I am reminded of a passage in Matthew, where Jesus offers rest:

Then Jesus said, “Come to me, all of you who are weary and carry heavy burdens, and I will give you rest. (Matthew 11:28 NLT)

Rest is more than a gift from God, it is a need.  He set the example after creation, when God rested on the 7th day.  If God, in all His strength and glory, took time to rest (or demonstrate the need for rest), how much more should we?  Speaking from experience, I needed a time to pull away from everything and am able to come back refreshed and filled on a whole new level.  Rest is vital in order to keep moving forward.  

God has offered it to us for a reason.  It is a gift, don't be afraid to take it . . .trust me, you will not  regret it!


Monday, November 4, 2013

Reflection

The news story caught my attention--a small village in Norway that sits in darkness for 6 months out of the year.  They recently bought 4 giant mirrors and positioned them up on the mountain tops to reflect the sunlight into their village.  It was a huge risk, with great cost, but it was a success!  The village of 3000 can now enjoy sunlight.  The mirrors are control by computer so they can be adjusted to best reflect the rays of sunlight.

I've been reflecting on how God uses us, not to shine our own light, but to be a reflection of Him.  Just as the moon doesn't produce it's own light (yet shines so brightly), so should our lives be a reflection of God to those around us.  Too often we forget the we can be the only picture of God's hands and feet that people experience. 

It was recently said to me that if God truly wanted to reach Rwanda, He would do so Himself, that white people shouldn't be the ones swooping in and saving them.   True, white people shouldn't be the ones doing the "saving", (any more than black, Hispanic, Asian or  any other people group).  Our job isn't to come in and save, but it is to be a reflection of God wherever He calls us. 

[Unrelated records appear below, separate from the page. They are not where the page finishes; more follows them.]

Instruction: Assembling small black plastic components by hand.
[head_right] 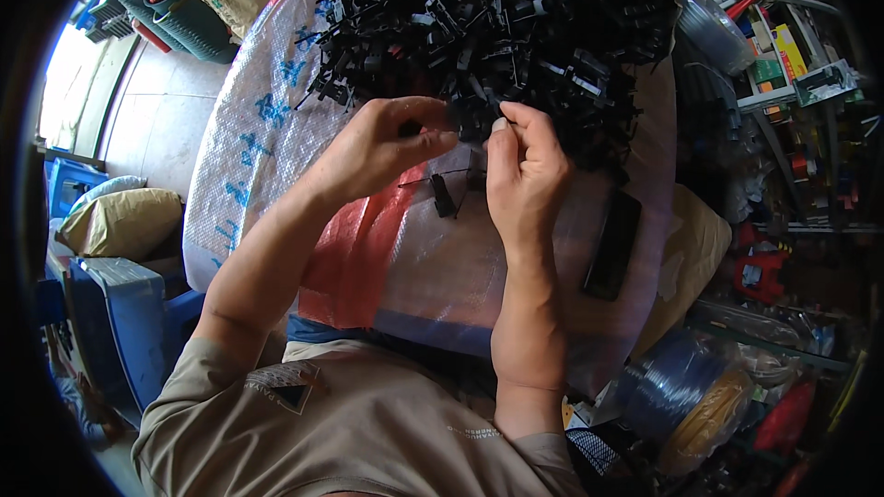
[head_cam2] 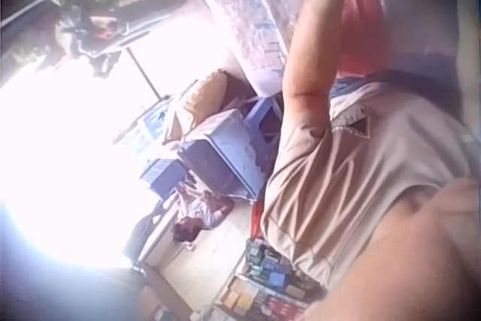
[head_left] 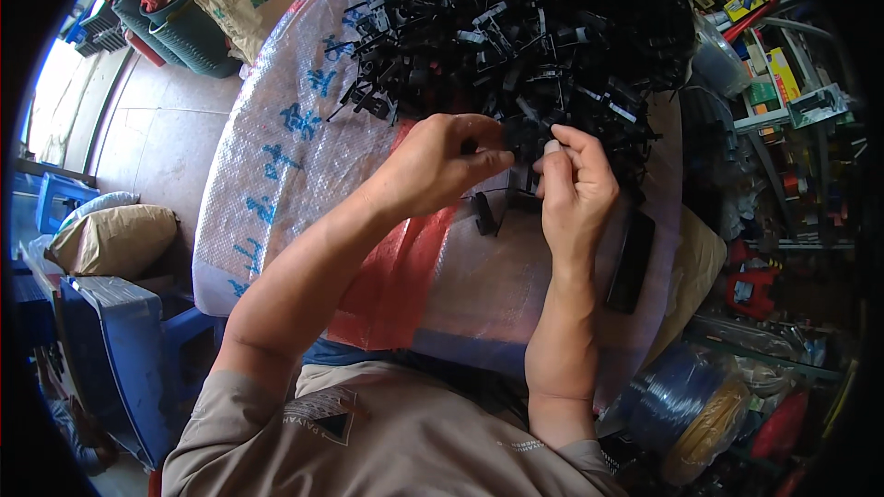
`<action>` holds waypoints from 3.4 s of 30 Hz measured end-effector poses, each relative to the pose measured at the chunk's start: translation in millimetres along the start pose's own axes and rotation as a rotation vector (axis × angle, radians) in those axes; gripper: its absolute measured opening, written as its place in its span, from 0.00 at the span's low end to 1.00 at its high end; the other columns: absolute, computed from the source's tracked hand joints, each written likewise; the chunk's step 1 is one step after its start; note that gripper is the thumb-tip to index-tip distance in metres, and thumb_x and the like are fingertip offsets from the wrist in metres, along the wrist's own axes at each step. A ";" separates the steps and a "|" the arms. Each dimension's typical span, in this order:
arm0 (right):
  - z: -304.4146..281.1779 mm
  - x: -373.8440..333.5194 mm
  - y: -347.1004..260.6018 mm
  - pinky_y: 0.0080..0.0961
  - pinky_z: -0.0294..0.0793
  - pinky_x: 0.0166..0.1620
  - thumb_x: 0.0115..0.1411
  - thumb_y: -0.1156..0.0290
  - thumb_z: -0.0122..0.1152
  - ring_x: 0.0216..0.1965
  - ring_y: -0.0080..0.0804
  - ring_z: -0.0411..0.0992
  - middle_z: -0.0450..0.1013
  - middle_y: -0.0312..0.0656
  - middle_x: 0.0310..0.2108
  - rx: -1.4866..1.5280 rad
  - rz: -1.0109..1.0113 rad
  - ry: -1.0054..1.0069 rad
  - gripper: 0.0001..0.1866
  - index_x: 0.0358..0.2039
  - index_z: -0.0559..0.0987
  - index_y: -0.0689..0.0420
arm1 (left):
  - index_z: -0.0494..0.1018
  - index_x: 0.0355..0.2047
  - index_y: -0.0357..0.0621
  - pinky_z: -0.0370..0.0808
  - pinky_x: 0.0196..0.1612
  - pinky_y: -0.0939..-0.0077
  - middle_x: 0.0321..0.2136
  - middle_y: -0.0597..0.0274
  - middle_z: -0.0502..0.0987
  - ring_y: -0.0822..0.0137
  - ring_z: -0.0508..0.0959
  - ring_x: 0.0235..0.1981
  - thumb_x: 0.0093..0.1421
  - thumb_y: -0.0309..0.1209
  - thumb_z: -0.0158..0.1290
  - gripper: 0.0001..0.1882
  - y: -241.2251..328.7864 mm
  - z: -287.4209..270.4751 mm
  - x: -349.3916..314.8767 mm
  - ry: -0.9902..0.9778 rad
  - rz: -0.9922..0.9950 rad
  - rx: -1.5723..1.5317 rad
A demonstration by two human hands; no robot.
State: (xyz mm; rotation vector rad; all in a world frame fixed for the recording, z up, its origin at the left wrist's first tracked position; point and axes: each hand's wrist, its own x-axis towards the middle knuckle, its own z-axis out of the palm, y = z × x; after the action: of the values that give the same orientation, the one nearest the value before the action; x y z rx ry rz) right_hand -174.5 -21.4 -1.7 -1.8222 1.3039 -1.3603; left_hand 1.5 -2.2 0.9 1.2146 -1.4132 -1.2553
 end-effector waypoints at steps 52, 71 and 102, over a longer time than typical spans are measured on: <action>-4.8 -0.9 -14.6 0.11 0.61 0.21 0.60 0.76 0.56 0.17 0.12 0.62 0.67 0.29 0.17 0.432 0.200 -0.251 0.03 0.30 0.73 0.60 | 0.71 0.48 0.29 0.74 0.43 0.75 0.36 0.55 0.78 0.71 0.76 0.40 0.60 0.26 0.54 0.18 -5.9 10.7 -1.4 0.081 0.496 0.254; 5.6 -0.7 -4.0 0.10 0.64 0.28 0.64 0.74 0.56 0.24 0.13 0.63 0.71 0.30 0.28 0.273 -0.087 -0.110 0.05 0.38 0.76 0.60 | 0.71 0.45 0.36 0.65 0.24 0.86 0.27 0.66 0.75 0.81 0.68 0.22 0.66 0.34 0.50 0.14 8.5 2.9 -1.8 -0.092 -0.027 -0.484; 5.3 -17.9 -25.3 0.34 0.72 0.36 0.54 0.79 0.56 0.31 0.42 0.72 0.72 0.46 0.32 -0.099 -0.270 -0.495 0.07 0.35 0.78 0.60 | 0.69 0.42 0.33 0.79 0.48 0.51 0.39 0.41 0.76 0.44 0.78 0.44 0.62 0.33 0.51 0.14 -19.6 -46.6 19.5 0.054 -0.021 -1.364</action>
State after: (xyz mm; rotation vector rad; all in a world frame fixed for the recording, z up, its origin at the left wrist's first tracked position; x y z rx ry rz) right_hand -160.4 4.4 9.7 -2.2797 0.9008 -0.8865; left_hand 46.6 -28.8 -13.1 0.2811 -0.2429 -1.6805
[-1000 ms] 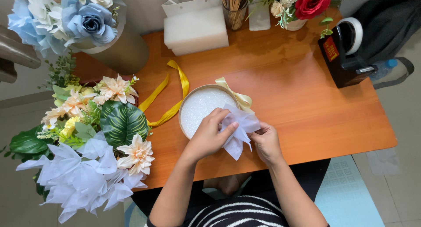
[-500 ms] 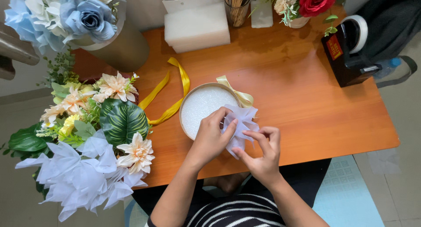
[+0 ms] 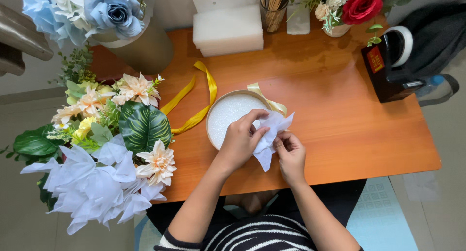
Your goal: The person places pieces of white foam into a circular box and then inserts tissue paper flowers mounted on wooden sticks into the foam.
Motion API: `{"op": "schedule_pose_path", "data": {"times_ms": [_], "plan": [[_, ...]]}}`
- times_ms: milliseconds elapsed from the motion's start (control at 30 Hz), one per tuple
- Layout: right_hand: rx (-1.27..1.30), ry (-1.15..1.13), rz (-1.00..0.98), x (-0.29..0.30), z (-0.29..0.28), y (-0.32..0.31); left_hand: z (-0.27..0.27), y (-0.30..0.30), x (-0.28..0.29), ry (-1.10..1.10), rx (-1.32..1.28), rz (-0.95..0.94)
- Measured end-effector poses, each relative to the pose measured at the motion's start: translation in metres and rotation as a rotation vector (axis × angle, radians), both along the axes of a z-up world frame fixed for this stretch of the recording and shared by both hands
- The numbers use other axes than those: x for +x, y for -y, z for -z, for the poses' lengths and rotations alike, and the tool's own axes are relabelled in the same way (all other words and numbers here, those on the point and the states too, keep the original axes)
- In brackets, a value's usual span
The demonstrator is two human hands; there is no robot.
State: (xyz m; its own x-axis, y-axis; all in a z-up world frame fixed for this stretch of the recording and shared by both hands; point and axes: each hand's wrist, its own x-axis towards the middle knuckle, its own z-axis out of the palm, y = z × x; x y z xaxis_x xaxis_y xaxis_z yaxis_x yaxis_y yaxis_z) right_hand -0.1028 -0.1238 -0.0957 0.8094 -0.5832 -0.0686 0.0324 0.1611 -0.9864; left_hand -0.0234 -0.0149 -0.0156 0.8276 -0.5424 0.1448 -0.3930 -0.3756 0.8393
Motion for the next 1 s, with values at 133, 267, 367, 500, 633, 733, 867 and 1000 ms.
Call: {"op": "schedule_pose_path", "data": {"times_ms": [133,267,367,500,633,733,867,1000], "plan": [[-0.031,-0.013,0.048,-0.006,0.011,0.001,-0.020,-0.012,-0.010,0.082,-0.021,-0.084],[-0.040,0.081,0.150,-0.027,-0.001,-0.003,-0.029,-0.044,-0.023,0.380,-0.049,-0.364],[0.098,0.161,0.238,-0.041,0.000,-0.020,-0.009,-0.066,-0.024,0.371,-0.014,-0.550],[0.236,-0.128,0.059,-0.057,0.028,-0.050,0.015,-0.075,-0.030,-0.150,-0.258,-0.531],[0.220,0.004,-0.186,-0.047,0.035,-0.060,0.036,-0.066,-0.034,-0.029,-0.292,-0.523],[0.055,0.044,-0.231,-0.031,0.026,-0.052,0.033,-0.060,-0.039,0.005,-0.312,-0.517],[0.034,0.067,-0.217,-0.017,0.011,-0.040,0.024,-0.072,-0.043,0.003,-0.288,-0.361],[0.036,-0.032,-0.162,-0.019,-0.011,-0.037,-0.031,-0.110,-0.058,0.102,-0.065,-0.213]]}}
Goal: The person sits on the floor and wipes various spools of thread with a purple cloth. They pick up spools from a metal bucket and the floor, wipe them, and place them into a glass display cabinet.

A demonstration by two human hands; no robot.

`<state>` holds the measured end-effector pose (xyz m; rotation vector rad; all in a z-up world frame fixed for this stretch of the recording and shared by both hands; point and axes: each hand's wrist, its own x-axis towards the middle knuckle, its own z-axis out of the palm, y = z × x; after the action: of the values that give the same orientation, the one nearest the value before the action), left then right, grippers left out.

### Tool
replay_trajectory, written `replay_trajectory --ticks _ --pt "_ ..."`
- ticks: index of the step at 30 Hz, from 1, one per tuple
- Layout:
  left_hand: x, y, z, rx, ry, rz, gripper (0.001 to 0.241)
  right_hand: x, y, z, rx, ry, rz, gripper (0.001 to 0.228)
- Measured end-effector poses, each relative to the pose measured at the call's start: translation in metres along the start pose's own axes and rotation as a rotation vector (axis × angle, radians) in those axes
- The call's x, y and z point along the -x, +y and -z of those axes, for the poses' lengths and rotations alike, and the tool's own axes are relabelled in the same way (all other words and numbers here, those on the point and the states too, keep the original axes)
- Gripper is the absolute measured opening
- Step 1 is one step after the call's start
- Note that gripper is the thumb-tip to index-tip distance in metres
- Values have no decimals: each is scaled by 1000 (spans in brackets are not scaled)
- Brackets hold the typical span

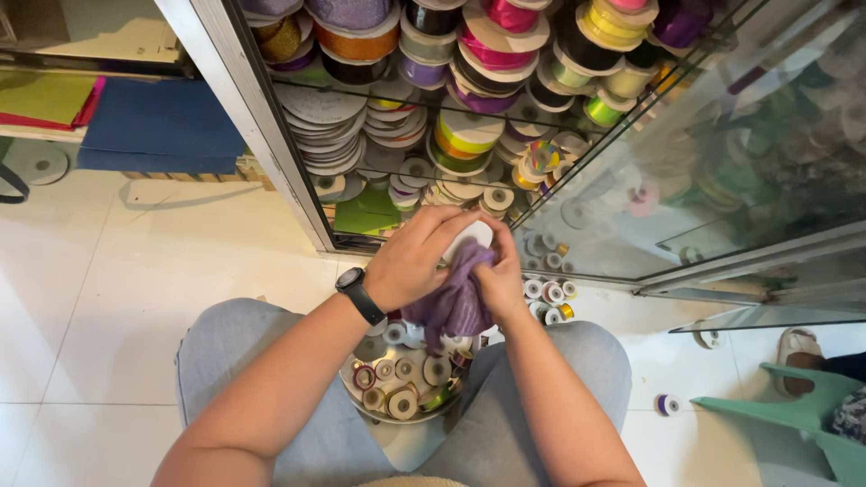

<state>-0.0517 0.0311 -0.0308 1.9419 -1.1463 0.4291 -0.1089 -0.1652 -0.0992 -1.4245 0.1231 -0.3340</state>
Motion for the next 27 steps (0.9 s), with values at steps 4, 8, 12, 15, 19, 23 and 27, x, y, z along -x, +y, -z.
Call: replay_trajectory --ticks 4,8,12,15,19,23,27 --pt "1 5 3 59 -46 33 97 8 -10 -9 11 138 -123 27" --pt "-2 5 4 128 -88 61 94 -1 10 5 -106 149 -277 29" --pt "3 1 -4 127 -162 -16 87 -3 4 8 -1 -124 -103 69" --pt "10 -8 -8 81 -173 -18 89 -4 2 11 21 -222 -44 89" --pt "8 -16 3 77 -132 -7 71 -2 2 11 -64 -301 -98 113" --pt "-2 -6 23 197 -280 208 79 3 -27 0 -67 -340 -99 114" --pt "-8 -6 32 220 -263 232 82 -5 -31 14 -9 -424 -85 112"
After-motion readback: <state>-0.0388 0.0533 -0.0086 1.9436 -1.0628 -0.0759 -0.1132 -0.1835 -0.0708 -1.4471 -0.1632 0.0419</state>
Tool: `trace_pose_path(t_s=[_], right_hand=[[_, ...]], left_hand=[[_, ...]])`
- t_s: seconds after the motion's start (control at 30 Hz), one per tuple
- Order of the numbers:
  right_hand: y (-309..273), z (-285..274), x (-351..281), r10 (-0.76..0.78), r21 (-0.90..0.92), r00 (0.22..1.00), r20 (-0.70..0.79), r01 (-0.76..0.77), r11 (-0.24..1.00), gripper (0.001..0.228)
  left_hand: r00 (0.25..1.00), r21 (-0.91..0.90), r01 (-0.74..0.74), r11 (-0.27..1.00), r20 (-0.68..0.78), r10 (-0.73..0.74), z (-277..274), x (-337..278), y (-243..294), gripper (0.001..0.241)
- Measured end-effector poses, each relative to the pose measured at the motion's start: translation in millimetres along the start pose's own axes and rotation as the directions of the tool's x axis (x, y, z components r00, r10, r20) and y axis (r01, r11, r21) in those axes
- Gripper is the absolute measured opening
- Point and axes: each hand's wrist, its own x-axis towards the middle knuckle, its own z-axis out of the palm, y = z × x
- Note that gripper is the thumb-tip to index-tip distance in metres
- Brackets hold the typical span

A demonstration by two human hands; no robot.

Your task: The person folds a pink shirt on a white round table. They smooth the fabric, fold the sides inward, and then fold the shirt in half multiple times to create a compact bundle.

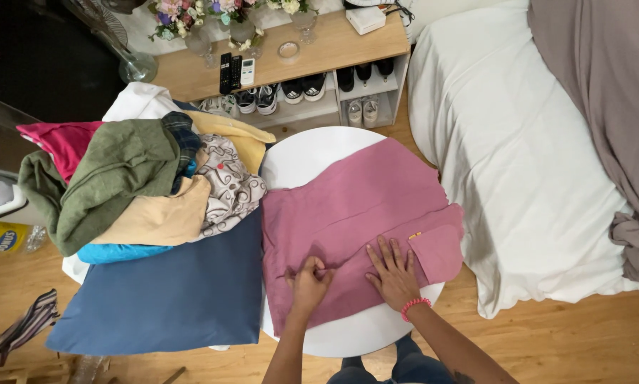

The key is remembering we are to reflect, not shine in our own strength.  We need to keep ourselves reminded that our strength and light comes from God in us, not we ourselves.  Anything more or less becomes our own strength. 

Just as those mirrors need to be realigned to where the sun is shining, so we too need to adjust our perspectives, attitudes, and actions to continually be aligned with where God wants us to be.  Keep in the Word, with our thoughts and hearts fixed towards Him and He will direct us to where we need to be to be best used by Him.